N° Portalis DBV5-V-B7G-GQ2Y

Association GPA

C/

[U]

RÉPUBLIQUE FRANÇAISE

AU NOM DU PEUPLE FRANÇAIS

COUR D'APPEL DE POITIERS

Chambre sociale

ARRÊT DU 13 FÉVRIER 2025

Décision déférée à la Cour : Jugement du 05 avril 2022 rendu par le conseil de prud'hommes de NIORT

APPELANTE :

ASSOCIATION GROUPE PLURI-ASSOCIATIF (GPA)

N° SIRET : 508 295 755

[Adresse 1]

[Localité 3]

Ayant pour avocat postulant Me Jérôme CLERC de la SELARL LX POITIERS-ORLÉANS, avocat au barreau de POITIERS

Ayant pour avocat plaidant Me Christophe PARIER de la SELARL CHP AVOCAT, avocat au barreau de BERGERAC-SARLAT

INTIMÉ :

Monsieur [Z] [U]

Né le 08 mars 1960 à [Localité 6] (MAROC)

[Adresse 2]

[Localité 3]

Ayant pour avocat Me Ségolène BARDET, avocat au barreau des DEUX-SÈVRES

COMPOSITION DE LA COUR :

L'affaire a été débattue le 27 novembre 2024, en audience publique, devant la Cour composée de :

Madame Françoise CARRACHA, Présidente

Madame Ghislaine BALZANO, Conseillère

Monsieur Nicolas DUCHÂTEL, Conseiller qui a présenté son rapport

qui en ont délibéré

GREFFIER, lors des débats : Madame Patricia RIVIÈRE

ARRÊT :

- CONTRADICTOIRE

- Prononcé publiquement par mise à disposition au greffe de la cour, les parties ayant été préalablement avisées dans les conditions prévues au deuxième alinéa de l'article 450 du code de procédure civile,

- Signé par Madame Françoise CARRACHA, présidente, et par Madame Patricia RIVIÈRE, greffier auquel la minute de la décision a été remise par le magistrat signataire.

EXPOSÉ DU LITIGE :

M. [Z] [U] a été recruté par contrat de travail à durée indéterminée à compter du 3 février 2014 par l'association 'La Salamandre' qui gérait une maison d'enfants à caractère social (MECS).

Un contrat de travail à durée indéterminée avec effet au 1er janvier 2017 a par la suite été conclu entre M. [U] et l'association Groupe Pluri-Associatif (GPA) sur un poste de directeur des MECS gérées par l'association, avec reprise de son ancienneté au sein de l'association 'La Salamandre', une rémunération mensuelle brute de 5 057,07 euros et une durée hebdomadaire de travail de 35 heures.

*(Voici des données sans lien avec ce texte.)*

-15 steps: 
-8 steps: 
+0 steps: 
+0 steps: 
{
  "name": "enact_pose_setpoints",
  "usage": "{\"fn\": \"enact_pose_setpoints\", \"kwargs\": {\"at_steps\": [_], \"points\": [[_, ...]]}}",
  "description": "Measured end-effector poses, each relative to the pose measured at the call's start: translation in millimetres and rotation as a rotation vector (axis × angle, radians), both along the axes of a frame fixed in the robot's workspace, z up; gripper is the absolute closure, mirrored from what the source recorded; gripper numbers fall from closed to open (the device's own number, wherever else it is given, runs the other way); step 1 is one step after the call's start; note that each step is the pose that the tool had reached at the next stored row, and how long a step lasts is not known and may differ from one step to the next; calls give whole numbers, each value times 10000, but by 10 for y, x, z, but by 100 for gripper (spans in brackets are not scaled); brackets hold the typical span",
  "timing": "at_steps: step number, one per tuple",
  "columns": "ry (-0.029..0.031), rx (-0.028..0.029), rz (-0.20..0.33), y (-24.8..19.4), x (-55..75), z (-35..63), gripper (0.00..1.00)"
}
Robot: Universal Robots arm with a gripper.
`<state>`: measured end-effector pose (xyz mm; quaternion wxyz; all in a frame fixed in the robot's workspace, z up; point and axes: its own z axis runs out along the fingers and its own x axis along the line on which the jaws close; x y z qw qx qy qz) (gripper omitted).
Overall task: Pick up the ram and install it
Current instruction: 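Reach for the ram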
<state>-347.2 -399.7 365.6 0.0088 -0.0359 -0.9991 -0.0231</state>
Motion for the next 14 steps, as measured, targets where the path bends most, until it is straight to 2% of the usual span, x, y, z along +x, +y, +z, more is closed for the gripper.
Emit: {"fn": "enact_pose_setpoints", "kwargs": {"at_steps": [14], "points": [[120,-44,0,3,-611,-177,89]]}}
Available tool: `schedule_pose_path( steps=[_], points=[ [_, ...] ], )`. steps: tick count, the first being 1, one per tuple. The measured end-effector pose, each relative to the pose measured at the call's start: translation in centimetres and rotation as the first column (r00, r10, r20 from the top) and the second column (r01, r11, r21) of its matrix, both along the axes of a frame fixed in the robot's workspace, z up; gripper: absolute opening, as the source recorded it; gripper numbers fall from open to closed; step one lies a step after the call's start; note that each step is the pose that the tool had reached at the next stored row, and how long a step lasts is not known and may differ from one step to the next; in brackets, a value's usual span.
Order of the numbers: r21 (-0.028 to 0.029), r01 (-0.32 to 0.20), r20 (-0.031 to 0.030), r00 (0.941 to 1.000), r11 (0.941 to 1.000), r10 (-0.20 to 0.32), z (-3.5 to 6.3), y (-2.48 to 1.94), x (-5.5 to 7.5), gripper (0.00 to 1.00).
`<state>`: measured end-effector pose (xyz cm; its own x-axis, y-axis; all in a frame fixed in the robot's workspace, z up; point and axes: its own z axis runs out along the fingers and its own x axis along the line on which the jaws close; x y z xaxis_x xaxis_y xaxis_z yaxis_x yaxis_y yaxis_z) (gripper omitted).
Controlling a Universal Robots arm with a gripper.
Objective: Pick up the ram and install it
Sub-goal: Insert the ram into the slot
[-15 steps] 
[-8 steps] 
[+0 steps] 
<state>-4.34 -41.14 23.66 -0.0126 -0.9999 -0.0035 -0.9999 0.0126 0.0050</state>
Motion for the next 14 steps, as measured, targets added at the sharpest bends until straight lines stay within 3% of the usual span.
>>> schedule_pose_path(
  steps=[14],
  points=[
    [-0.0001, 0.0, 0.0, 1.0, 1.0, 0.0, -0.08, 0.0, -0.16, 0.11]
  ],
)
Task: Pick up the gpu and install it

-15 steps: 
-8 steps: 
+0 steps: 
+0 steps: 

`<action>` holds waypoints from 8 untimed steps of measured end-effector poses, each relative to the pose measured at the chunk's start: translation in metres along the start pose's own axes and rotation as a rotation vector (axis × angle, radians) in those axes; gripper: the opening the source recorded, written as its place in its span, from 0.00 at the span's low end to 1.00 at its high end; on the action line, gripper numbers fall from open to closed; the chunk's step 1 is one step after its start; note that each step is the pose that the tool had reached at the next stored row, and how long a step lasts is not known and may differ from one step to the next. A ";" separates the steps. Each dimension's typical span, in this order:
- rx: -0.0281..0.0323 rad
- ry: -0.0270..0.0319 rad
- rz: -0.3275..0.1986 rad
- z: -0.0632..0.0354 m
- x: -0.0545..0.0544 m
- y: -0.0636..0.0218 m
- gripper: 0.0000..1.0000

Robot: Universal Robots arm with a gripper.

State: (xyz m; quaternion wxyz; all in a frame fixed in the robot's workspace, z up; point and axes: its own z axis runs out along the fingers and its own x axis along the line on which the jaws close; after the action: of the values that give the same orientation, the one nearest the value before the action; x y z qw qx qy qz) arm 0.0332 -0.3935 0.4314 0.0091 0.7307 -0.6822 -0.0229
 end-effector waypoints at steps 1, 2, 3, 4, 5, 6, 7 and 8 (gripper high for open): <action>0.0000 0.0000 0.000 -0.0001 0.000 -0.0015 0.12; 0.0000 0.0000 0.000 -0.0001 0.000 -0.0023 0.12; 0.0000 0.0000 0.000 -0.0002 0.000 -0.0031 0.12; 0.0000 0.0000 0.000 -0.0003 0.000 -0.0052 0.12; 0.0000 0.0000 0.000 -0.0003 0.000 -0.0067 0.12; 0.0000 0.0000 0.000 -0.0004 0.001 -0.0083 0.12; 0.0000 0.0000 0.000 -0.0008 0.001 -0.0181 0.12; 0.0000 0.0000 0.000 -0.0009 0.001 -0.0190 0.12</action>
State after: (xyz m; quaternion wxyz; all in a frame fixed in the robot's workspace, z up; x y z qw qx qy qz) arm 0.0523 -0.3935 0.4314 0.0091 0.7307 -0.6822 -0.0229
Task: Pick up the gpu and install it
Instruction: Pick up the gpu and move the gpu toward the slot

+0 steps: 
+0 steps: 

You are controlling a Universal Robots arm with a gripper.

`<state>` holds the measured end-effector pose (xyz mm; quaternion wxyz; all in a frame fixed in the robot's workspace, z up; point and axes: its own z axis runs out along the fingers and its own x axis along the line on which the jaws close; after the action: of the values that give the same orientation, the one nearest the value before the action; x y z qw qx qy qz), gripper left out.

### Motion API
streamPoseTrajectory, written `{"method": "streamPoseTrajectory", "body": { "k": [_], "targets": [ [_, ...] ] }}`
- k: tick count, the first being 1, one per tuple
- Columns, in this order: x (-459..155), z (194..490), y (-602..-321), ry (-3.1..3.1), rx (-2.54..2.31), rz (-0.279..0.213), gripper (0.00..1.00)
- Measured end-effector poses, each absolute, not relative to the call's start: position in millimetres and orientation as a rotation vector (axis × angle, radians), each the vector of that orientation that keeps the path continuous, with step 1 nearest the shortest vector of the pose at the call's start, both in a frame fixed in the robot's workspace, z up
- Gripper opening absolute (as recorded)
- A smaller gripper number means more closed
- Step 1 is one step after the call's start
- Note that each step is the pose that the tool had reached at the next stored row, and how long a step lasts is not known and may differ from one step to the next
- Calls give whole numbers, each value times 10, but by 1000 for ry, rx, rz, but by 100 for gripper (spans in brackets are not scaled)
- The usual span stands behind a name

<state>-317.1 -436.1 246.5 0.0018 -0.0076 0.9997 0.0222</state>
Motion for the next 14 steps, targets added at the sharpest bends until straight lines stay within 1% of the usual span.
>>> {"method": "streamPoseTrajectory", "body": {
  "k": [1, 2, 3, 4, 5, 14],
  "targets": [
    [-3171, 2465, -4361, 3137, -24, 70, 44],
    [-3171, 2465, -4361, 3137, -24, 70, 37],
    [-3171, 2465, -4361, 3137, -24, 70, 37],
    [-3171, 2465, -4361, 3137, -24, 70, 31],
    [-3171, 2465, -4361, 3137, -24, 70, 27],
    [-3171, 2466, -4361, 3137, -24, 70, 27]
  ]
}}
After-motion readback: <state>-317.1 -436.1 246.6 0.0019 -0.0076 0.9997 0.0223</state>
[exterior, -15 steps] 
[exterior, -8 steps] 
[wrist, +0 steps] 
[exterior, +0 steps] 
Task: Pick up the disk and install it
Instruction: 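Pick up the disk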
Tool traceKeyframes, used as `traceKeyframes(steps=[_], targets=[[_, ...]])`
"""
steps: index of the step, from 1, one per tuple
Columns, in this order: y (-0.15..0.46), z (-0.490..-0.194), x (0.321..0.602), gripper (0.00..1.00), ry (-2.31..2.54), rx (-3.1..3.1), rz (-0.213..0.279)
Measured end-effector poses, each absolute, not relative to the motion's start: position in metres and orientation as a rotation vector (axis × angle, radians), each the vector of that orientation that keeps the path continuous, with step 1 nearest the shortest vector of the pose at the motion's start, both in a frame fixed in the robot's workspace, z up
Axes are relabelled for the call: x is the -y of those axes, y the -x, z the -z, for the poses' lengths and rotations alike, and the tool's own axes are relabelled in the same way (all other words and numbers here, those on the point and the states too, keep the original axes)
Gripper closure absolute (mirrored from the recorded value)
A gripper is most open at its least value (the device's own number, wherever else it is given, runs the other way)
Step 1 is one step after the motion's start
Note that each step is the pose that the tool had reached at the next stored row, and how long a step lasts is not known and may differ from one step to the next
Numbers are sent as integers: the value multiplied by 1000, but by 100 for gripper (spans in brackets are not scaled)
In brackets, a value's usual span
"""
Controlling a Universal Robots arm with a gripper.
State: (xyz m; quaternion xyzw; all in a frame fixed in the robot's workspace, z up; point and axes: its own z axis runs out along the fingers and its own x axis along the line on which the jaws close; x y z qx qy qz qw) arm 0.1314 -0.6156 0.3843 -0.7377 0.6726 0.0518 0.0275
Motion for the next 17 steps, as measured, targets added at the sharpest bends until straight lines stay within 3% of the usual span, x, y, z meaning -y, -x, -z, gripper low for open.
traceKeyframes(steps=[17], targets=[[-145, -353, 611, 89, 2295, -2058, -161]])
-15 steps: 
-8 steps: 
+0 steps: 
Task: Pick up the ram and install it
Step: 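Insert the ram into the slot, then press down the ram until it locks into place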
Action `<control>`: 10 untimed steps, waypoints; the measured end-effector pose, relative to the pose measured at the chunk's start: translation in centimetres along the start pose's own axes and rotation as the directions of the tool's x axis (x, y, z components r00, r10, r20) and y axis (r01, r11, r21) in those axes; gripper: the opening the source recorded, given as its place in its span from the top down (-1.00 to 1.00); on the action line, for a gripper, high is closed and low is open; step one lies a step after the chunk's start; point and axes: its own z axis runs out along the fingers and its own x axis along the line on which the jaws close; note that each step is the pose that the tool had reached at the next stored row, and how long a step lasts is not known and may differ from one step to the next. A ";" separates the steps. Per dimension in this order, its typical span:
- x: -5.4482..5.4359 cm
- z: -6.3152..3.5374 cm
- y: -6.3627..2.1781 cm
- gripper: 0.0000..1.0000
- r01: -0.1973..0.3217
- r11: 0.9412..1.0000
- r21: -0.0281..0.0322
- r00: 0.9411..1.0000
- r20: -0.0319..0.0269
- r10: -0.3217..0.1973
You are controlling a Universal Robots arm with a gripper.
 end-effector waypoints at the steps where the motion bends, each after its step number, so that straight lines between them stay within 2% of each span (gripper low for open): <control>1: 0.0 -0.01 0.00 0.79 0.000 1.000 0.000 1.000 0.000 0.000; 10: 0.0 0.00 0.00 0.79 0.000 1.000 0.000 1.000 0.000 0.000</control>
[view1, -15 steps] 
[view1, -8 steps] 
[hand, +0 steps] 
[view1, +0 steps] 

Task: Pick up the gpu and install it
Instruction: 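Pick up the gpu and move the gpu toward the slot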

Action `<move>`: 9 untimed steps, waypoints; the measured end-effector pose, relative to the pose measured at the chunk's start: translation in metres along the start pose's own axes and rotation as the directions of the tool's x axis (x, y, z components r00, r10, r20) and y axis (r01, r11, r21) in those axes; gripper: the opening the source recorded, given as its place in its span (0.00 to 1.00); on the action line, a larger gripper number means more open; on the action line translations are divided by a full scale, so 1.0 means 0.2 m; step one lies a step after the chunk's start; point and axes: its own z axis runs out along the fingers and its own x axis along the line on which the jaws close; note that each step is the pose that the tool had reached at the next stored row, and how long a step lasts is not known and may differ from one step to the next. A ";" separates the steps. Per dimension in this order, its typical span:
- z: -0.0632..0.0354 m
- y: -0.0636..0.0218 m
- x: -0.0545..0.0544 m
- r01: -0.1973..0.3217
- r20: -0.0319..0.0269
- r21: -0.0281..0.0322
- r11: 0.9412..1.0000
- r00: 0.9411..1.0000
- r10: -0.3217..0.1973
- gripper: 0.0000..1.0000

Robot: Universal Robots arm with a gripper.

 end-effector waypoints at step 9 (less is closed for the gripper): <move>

M. [U] a été soumis à une convention de forfait jour sur la base d'un nombre de jours de travail effectif de 184 jours par an, selon avenant daté du 1er janvier 2017, prévoyant également qu'il assurera la direction des deux établissements 'la Salamandre' et 'la Grand'Ouche'.

Un avenant n°2 a été signé le 1er janvier 2018 ajoutant à ses missions la coordination de territoire (Centre/Nord Charentes et Sud Deux Sèvres), le salarié conservant la direction de la seule MECS de 'La Grand'Ouche'.

Lors de la commission permanente de l'association du 25 juin 2019, Mme [S], DRH, a recensé plusieurs événements qualifiés de graves, mettant en cause M. [U], susceptibles notamment d'engager la responsabilité pénale de l'employeur et de mettre en danger les salariés et les enfants.

M. [U] a été mis à pied à titre conservatoire le 27 juin 2019 par lettre remise en main propre contre décharge.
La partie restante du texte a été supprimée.